Het plan draagt volgens de commissie beperkt bij aan het bereiken van een cultureel divers deelnemerspubliek in Amsterdam. Lijm-lab geeft in haar visie op diversiteit en inclusie aan dat ze dit onderwerp hoog in het vaandel heeft staan. De organisatie werkt op scholen in met name Noord en daarnaast ook in Nieuw-West en Zuidoost met leerlingen uit verschillende culturen, waaronder ook nieuwkomers. Zij geeft aan in het buitenschoolse aanbod ook kinderen met diverse culturele achtergronden te bereiken maar dat dit nog beter zou kunnen. Om een meer cultureel divers deelnemerspubliek te bereiken wil Lijm-lab deze doelgroep de komende periode opzoeken in hun buurt. Lijm-lab geeft enkele losse mogelijkheden om de diverse nieuwe publieksgroepen te bereiken maar maakt die nog weinig concreet. Zo is er voor het wijkaanbod het voornemen dit op de juiste locaties te realiseren, goedkoop of gratis te houden en via (het verkennen van) samenwerking met lokale partners deelnemers te werven. De commissie vindt dit nog een te weinig specifiek en te weinig effectief plan.

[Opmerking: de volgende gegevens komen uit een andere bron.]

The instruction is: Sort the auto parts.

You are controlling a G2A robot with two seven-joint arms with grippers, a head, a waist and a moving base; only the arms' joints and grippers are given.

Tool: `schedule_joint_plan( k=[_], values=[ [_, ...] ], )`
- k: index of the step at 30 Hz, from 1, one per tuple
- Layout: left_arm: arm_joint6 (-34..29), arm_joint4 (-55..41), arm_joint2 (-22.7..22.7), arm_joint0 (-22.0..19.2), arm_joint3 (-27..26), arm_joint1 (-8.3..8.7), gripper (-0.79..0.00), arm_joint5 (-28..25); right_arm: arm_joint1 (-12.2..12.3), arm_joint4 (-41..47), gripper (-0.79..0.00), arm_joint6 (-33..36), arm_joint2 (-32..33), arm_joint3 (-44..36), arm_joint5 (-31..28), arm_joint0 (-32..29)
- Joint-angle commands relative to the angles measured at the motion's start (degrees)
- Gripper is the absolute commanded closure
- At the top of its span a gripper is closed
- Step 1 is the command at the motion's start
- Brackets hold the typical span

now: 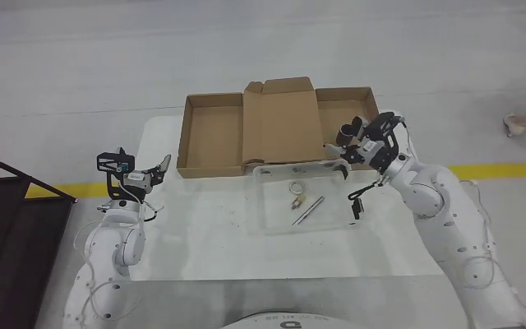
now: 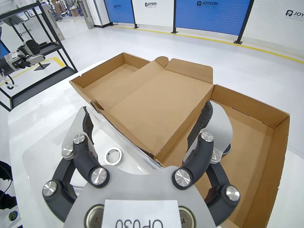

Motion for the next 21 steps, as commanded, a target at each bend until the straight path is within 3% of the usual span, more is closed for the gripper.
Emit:
schedule_joint_plan(
  k=[1, 9, 18, 21],
  values=[
    [0.0, 0.0, 0.0, 0.0, 0.0, 0.00, -0.785, 0.0, 0.1, -1.1, -0.785, 2.4, -1.0, -0.7, -2.0, 0.3],
    [0.0, 0.0, 0.0, 0.0, 0.0, 0.00, -0.785, 0.0, 0.6, -6.5, -0.785, 5.9, -2.5, -6.0, -9.0, -0.5],
    [0.0, 0.0, 0.0, 0.0, 0.0, 0.00, -0.785, 0.0, 0.6, -6.2, -0.785, 6.2, -2.5, -6.1, -9.0, -0.5],
    [0.0, 0.0, 0.0, 0.0, 0.0, 0.00, -0.785, 0.0, 0.7, -9.9, -0.785, 8.6, -3.7, -7.2, -8.7, -0.4]
  ],
)
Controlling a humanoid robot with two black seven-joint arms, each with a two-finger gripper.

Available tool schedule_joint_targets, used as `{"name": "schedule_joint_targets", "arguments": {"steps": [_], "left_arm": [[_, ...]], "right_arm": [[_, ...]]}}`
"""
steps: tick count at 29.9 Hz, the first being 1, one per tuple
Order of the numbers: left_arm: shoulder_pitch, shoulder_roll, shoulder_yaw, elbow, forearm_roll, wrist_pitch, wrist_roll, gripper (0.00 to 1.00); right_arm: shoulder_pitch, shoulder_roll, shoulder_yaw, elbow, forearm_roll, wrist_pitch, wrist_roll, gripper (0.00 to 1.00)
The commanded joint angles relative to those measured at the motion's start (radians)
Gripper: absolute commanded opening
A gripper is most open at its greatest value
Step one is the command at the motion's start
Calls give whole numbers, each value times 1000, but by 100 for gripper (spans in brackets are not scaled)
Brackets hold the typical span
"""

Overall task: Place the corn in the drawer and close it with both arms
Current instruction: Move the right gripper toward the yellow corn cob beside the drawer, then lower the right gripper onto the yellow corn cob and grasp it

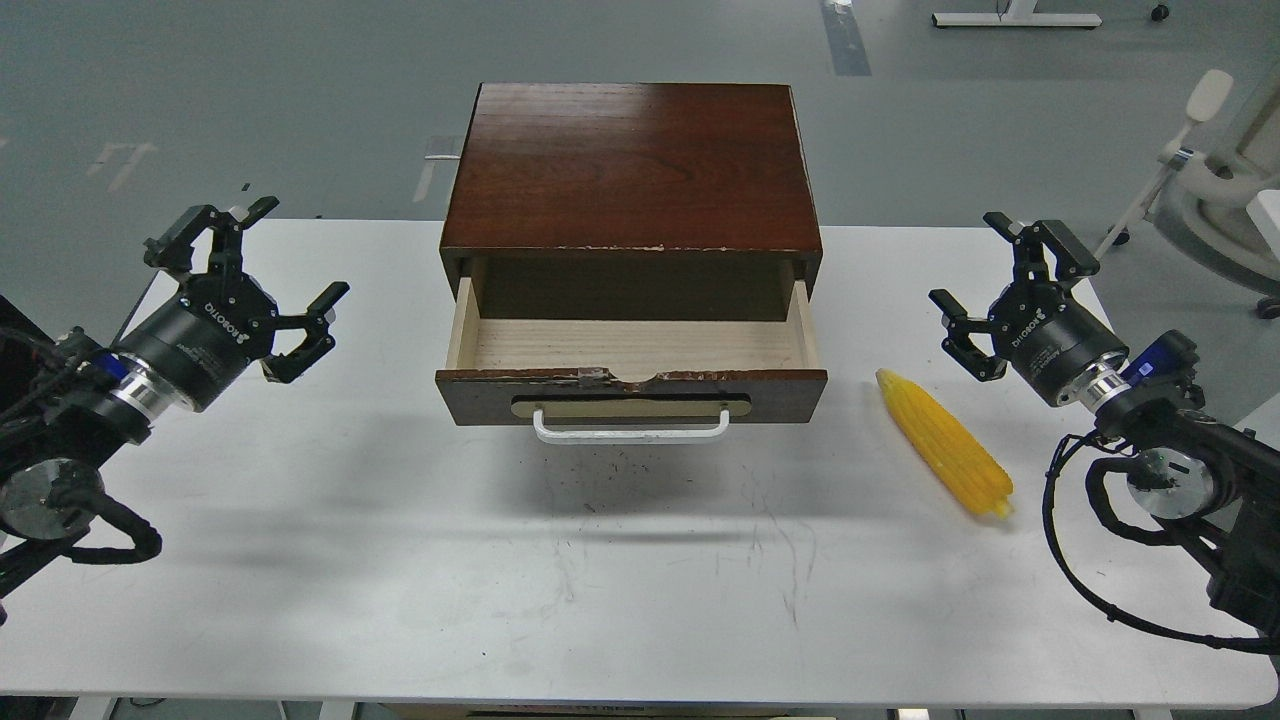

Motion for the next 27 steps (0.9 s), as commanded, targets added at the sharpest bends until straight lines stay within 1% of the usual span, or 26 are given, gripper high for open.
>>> {"name": "schedule_joint_targets", "arguments": {"steps": [1, 3, 7, 10, 11, 16, 18, 20, 21, 22, 24, 26, 27], "left_arm": [[-43, -3, -12, 63, 4, 0, 0, 100], [-69, 2, -11, 68, 6, 0, 0, 100], [-72, 12, -11, 57, 11, 0, 0, 100], [-71, 15, -11, 56, 12, 0, 0, 100], [-69, 14, -11, 56, 12, 0, 0, 100], [-69, 9, -11, 54, 12, 0, 0, 100], [-69, 6, -11, 54, 12, 0, 0, 100], [-69, 6, -11, 39, 12, 0, 0, 100], [-69, 6, -11, 36, 12, 0, 0, 100], [-68, 6, -11, 30, 12, 0, 0, 100], [-68, 8, -11, 30, 12, 0, 0, 100], [-66, 8, -11, 30, 12, 0, 0, 100], [-64, 8, -11, 30, 12, 0, 0, 100]], "right_arm": [[2, -2, 0, 0, 0, 0, 0, 100], [2, -2, -2, 0, 0, 0, 0, 100], [14, -9, -12, 11, -21, 3, 0, 100], [57, -89, -20, 47, -81, 3, 0, 100], [99, -135, -26, 69, -131, 3, 0, 100], [261, -256, -167, 136, -333, 5, 0, 100], [333, -304, -250, 170, -455, 5, 0, 100], [408, -333, -352, 210, -681, 0, 0, 100], [423, -337, -370, 216, -740, -2, 0, 100], [446, -342, -400, 228, -853, -6, 0, 100], [456, -344, -416, 235, -951, -17, 0, 100], [454, -342, -458, 241, -1111, -60, 0, 100], [454, -342, -469, 242, -1149, -72, 0, 100]]}}
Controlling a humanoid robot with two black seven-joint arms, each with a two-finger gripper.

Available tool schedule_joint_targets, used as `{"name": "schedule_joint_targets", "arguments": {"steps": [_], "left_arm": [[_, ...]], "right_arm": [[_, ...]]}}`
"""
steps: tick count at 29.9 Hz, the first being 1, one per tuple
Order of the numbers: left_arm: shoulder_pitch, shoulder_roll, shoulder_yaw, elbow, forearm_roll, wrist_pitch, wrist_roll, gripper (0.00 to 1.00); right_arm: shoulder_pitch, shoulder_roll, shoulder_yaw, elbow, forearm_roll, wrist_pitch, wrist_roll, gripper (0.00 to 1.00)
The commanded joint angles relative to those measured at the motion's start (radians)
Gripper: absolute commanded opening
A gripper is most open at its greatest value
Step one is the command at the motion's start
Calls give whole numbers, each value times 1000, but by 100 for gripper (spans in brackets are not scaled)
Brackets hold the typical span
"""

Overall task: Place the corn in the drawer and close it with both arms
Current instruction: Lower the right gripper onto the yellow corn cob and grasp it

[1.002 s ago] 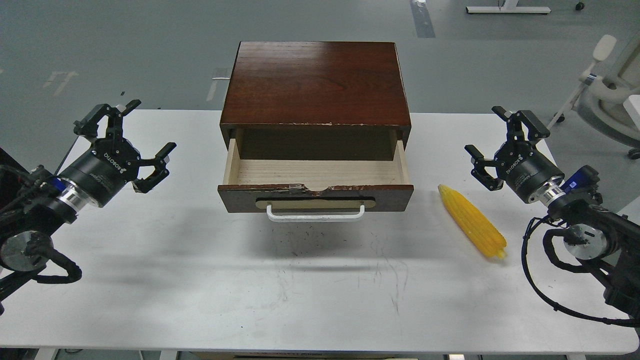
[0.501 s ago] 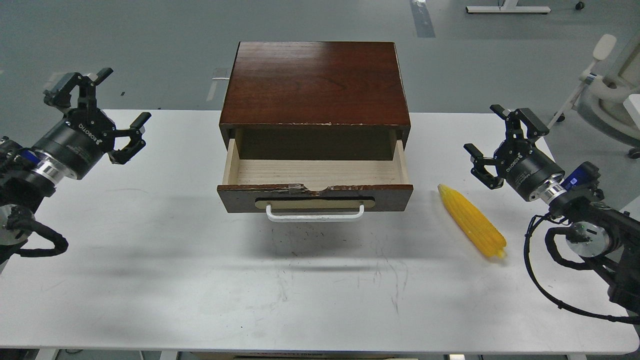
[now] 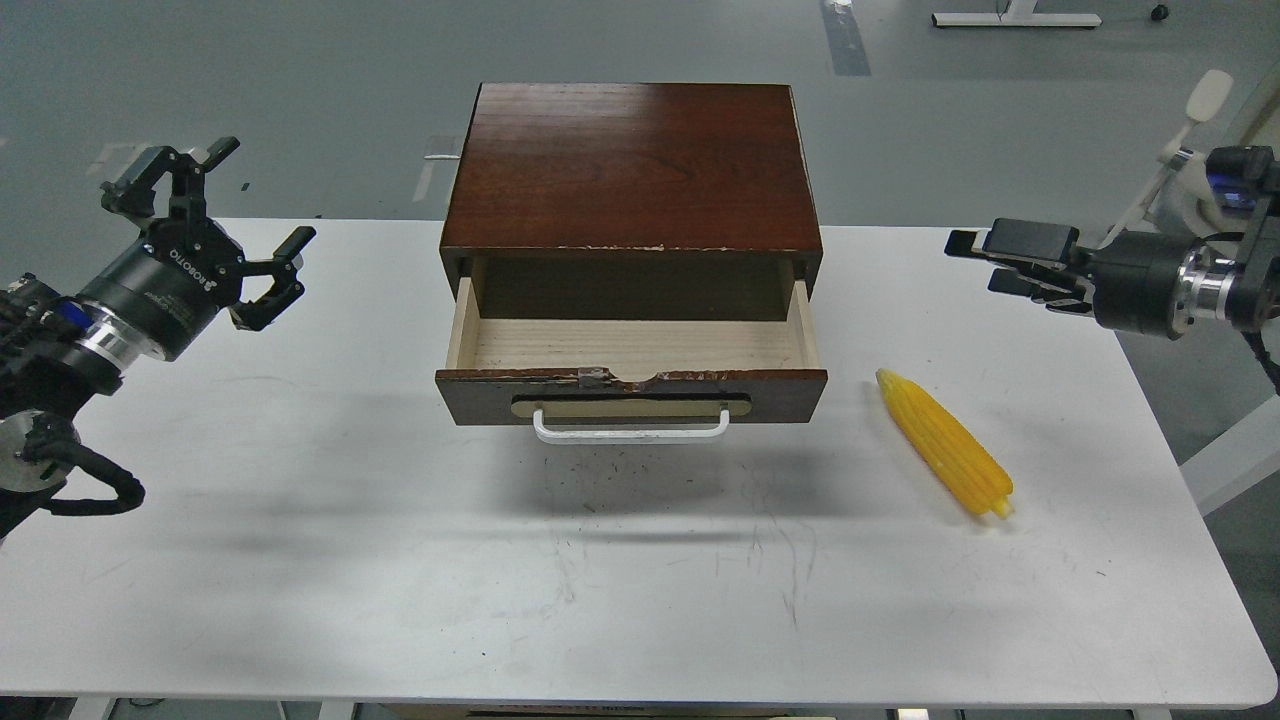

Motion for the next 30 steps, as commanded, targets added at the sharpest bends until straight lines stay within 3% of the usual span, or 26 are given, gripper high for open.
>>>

Vanuit de visie dat dit de organisatie veerkrachtiger en gevarieerder maakt, wil Lijm-lab een diverser personeelsbestand en toezicht realiseren. Het momenteel eenzijdige kernteam stelt zich ten doel elk jaar tenminste één freelancer, vrijwilliger of bestuurslid aan te trekken met een andere achtergrond dan henzelf. Dit vindt de commissie een goed voornemen. Voor wat betreft de in te zetten docenten stelt het plan dat op de geprefereerde Breitneracademie geen stagiaires te vinden zijn met een cultureel diverse achtergrond. De commissie constateert dat dit niet het geval is, hoewel zij een minderheid vormen. De commissie mist een overtuigende aanpak om de diversiteit van het personeelsbestand te vergroten. Lijm-lab heeft bij het werven van een nieuw bestuur gericht gezocht naar mensen met verschillende culturele achtergronden. De commissie vindt het goed dat de organisatie met twee bestuursleden met een diverse achtergrond in gesprek is, maar constateert dat de drie in het voorjaar van 2020 aangetreden bestuursleden een westerse achtergrond hebben. 


Conclusie

Op grond van bovenstaande overwegingen adviseert de commissie de aanvraag van Lijm-lab niet te honoreren.

De aanvraag is beoordeeld binnen de adviescommissie Cultuureducatie.
Adviseur René van der Kolk heeft niet deelgenomen aan de beraadslaging.